Building Sentiment Lexicons for All Major Languages

Yanqing Chen
Computer Science Dept.
Stony Brook University
Stony Brook, NY 11794
cyanqing@cs.stonybrook.edu
Steven Skiena
Computer Science Dept.
Stony Brook University
Stony Brook, NY 11794
skiena@cs.stonybrook.edu

Mar, 2014

Abstract

Sentiment analysis in a multilingual world remains a challenging problem, because developing language-specific sentiment lexicons is an extremely resource-intensive process. Such lexicons remain a scarce resource for most languages.

In this paper, we address this lexicon gap by building high-quality sentiment lexicons for 136 major languages. We integrate a variety of linguistic resources to produce an immense knowledge graph. By appropriately propagating from seed words, we construct sentiment lexicons for each component language of our graph.
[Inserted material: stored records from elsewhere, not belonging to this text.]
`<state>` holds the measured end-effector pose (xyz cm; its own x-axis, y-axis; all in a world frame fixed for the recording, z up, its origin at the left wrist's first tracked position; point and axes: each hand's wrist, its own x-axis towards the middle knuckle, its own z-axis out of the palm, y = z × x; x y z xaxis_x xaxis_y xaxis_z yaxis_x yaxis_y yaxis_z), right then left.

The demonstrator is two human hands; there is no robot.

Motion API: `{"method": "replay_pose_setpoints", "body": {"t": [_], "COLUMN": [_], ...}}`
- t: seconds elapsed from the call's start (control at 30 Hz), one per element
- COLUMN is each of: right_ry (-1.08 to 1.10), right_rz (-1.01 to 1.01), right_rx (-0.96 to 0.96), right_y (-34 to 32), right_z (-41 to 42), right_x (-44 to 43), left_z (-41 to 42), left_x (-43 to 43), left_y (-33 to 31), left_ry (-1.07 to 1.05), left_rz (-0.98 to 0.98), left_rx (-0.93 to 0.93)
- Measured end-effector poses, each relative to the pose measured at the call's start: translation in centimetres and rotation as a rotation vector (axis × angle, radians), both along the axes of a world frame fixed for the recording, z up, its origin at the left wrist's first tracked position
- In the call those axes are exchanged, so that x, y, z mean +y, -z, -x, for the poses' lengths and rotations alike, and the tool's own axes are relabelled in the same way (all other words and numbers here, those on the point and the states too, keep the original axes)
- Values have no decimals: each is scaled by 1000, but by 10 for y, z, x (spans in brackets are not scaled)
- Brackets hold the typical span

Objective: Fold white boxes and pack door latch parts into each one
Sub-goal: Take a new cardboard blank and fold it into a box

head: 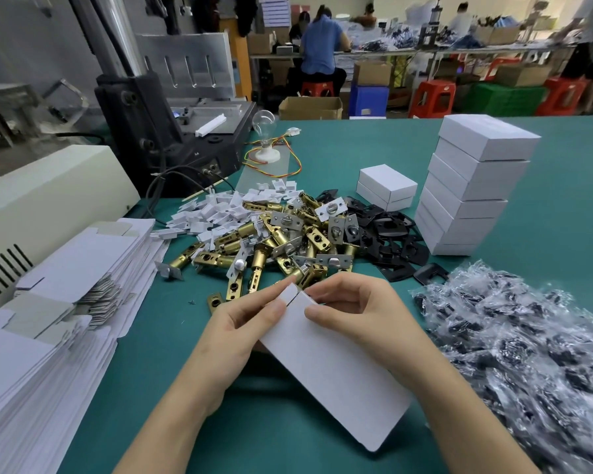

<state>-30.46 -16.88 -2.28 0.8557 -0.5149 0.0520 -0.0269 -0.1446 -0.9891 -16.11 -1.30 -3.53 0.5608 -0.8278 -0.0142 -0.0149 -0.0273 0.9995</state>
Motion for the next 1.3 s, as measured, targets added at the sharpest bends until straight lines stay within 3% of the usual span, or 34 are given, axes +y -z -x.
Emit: {"method": "replay_pose_setpoints", "body": {"t": [0.63, 1.0, 1.3], "right_ry": [-29, 77, 131], "right_rz": [16, 73, 94], "right_rx": [21, 24, 15], "right_y": [3, 2, -3], "right_z": [0, -1, 6], "right_x": [-2, -2, -8], "left_z": [4, 10, 16], "left_x": [-1, -3, -5], "left_y": [1, 7, 1], "left_ry": [-62, 60, -112], "left_rz": [0, -46, 65], "left_rx": [-27, -246, -79]}}
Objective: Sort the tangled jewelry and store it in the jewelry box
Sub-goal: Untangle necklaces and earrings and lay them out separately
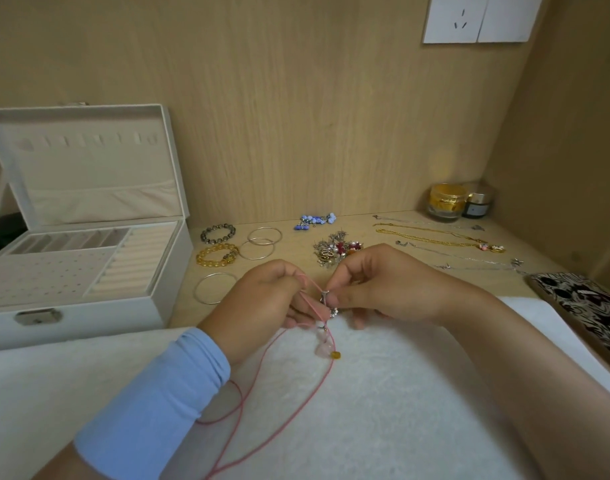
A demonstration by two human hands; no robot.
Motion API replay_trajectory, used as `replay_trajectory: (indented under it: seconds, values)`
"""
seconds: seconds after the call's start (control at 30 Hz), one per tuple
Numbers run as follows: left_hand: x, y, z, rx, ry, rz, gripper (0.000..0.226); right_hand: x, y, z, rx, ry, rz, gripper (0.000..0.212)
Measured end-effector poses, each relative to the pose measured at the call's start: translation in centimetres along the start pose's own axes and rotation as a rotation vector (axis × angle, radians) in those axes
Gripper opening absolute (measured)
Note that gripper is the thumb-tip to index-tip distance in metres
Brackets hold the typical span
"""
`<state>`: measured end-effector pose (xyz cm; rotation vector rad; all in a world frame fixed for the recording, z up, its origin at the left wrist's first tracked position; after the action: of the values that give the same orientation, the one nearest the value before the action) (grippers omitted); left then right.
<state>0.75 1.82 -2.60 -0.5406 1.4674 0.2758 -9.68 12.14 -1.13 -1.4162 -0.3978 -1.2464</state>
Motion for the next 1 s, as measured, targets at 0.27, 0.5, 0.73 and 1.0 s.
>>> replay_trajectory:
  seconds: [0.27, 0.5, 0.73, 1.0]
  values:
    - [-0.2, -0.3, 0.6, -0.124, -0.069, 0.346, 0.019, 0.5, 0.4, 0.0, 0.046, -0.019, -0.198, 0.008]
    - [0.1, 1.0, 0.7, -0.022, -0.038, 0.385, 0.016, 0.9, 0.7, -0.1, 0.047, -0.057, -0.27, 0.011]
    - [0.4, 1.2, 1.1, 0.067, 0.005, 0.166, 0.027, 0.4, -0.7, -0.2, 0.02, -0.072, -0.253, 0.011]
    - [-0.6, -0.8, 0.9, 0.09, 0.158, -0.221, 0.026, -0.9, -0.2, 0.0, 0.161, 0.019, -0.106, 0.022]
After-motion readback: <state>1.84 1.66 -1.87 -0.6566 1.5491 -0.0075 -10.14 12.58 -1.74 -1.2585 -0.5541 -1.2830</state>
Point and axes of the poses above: each hand's wrist, its own z-axis away from the middle knuckle, its own y-axis out of the palm, x = y × z, the point moved 7 cm from there along -z, towards the middle knuckle, and after that the axes turned 9 degrees about y, right-handed, at the moved point
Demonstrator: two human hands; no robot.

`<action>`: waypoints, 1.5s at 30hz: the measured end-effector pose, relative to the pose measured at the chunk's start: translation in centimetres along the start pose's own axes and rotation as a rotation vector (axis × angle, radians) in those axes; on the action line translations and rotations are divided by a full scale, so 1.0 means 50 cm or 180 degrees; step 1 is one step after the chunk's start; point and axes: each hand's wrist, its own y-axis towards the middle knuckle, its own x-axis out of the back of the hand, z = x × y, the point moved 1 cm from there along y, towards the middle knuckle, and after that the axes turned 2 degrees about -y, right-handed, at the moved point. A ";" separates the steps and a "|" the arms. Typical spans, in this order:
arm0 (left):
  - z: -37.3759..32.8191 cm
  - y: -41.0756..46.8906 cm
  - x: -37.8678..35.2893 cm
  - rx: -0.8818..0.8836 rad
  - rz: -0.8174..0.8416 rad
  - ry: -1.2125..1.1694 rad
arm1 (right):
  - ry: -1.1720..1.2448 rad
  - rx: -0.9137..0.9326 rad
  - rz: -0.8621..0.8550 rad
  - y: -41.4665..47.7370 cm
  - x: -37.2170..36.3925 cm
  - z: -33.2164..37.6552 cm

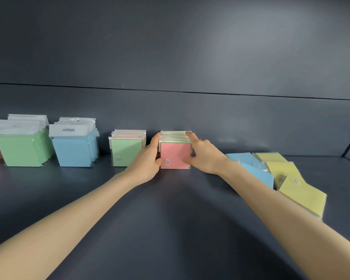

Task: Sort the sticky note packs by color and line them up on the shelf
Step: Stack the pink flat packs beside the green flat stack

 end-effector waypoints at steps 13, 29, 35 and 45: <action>-0.007 0.012 0.027 -0.0170 -0.0206 0.0614 | -0.0603 -0.0041 -0.0222 0.003 0.012 0.007; -0.027 0.001 0.050 -0.0765 -0.0615 0.1061 | -0.0309 -0.0068 -0.0359 -0.010 0.025 0.019; -0.030 0.005 0.044 -0.0747 -0.0613 0.1295 | -0.0331 -0.0118 -0.0386 -0.013 0.024 0.015; -0.043 0.008 0.050 -0.0652 -0.0541 0.1579 | -0.0301 -0.0105 -0.0370 -0.016 0.031 0.012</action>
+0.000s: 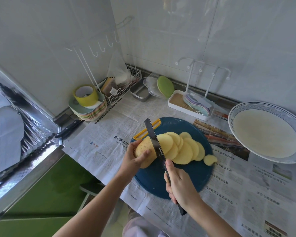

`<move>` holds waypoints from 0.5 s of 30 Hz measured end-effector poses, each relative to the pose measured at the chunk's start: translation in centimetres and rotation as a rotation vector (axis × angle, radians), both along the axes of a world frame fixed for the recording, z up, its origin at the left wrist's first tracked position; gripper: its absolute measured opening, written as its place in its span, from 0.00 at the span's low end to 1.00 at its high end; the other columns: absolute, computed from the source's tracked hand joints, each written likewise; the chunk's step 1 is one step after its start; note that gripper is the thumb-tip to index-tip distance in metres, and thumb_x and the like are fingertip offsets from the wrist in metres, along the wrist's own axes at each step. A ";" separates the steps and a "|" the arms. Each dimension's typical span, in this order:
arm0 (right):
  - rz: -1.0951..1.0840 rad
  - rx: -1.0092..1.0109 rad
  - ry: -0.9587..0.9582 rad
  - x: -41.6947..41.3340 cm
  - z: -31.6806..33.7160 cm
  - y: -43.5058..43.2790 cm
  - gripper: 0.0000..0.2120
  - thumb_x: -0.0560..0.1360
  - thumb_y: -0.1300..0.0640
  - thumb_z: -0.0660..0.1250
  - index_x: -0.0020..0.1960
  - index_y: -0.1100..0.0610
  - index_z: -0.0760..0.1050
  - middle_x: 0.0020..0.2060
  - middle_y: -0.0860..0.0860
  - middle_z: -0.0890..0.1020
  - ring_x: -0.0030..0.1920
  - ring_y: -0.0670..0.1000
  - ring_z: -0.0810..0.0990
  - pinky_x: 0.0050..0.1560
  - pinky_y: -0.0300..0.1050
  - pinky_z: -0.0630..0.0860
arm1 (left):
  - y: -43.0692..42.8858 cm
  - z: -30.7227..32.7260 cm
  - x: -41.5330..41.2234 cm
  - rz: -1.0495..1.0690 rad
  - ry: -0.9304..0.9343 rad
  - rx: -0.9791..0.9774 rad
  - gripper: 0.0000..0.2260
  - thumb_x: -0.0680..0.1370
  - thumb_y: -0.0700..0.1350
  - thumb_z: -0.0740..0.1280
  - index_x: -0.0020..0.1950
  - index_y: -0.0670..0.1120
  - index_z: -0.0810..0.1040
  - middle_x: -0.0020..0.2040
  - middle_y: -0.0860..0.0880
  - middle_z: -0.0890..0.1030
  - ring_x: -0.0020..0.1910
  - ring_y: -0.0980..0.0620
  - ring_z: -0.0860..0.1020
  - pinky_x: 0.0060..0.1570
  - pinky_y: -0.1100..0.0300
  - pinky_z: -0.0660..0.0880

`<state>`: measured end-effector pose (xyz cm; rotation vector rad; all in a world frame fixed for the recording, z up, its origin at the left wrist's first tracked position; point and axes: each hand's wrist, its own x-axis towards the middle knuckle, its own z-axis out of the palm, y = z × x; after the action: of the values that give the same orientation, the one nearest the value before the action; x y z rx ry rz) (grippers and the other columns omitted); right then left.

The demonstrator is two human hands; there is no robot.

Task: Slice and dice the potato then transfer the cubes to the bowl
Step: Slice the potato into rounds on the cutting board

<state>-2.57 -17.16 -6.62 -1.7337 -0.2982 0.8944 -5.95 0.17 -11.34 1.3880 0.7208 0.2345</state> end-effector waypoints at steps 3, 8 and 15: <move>0.007 -0.006 -0.009 0.0 0.0 0.0 0.33 0.78 0.37 0.51 0.34 0.67 0.58 0.22 0.53 0.58 0.20 0.49 0.57 0.24 0.43 0.55 | 0.0 0.0 0.0 0.000 0.002 -0.006 0.25 0.68 0.50 0.72 0.63 0.49 0.70 0.55 0.53 0.74 0.52 0.53 0.77 0.51 0.50 0.78; 0.018 -0.021 -0.021 0.2 0.2 0.0 0.32 0.78 0.37 0.50 0.33 0.66 0.58 0.22 0.51 0.57 0.20 0.48 0.56 0.24 0.43 0.54 | 0.2 -0.3 -0.1 -0.011 0.010 0.000 0.30 0.65 0.54 0.74 0.64 0.49 0.71 0.57 0.51 0.74 0.55 0.50 0.77 0.50 0.52 0.79; 0.045 -0.090 -0.007 0.8 0.1 -0.5 0.27 0.79 0.36 0.49 0.34 0.58 0.60 0.21 0.48 0.56 0.19 0.48 0.54 0.22 0.41 0.54 | 0.2 -0.7 -0.2 -0.033 -0.007 0.047 0.27 0.64 0.52 0.74 0.61 0.52 0.71 0.58 0.51 0.73 0.56 0.52 0.76 0.51 0.50 0.80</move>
<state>-1.79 -17.67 -6.54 -1.8193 -0.3068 0.9475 -6.18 0.33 -12.04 1.4425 0.6897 0.2314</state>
Our lexicons have a polarity agreement of 95.7% with published lexicons, while achieving an overall coverage of 45.2%.

We demonstrate the performance of our lexicons in an extrinsic analysis of 2,000 distinct historical figures’ Wikipedia articles on 30 languages. Despite cultural difference and the intended neutrality of Wikipedia articles, our lexicons show an average sentiment correlation of 0.28 across all language pairs.

1 Introduction

Sentiment analysis of English texts has become a large and active research area, with many commercial applications, but the barrier of language limits the ability to assess the sentiment of most of the world’s population.

Although several well-regarded sentiment lexicons are available in English [9, 17], the same is not true for most of the world’s languages. Indeed, our literature search identified only 12 publicly available sentiment lexicons for only 5 non-English languages (Chinese mandarin, German, Arabic, Japanese and Italian). No doubt we missed some, but it is clear that these resources are not widely available for most important languages.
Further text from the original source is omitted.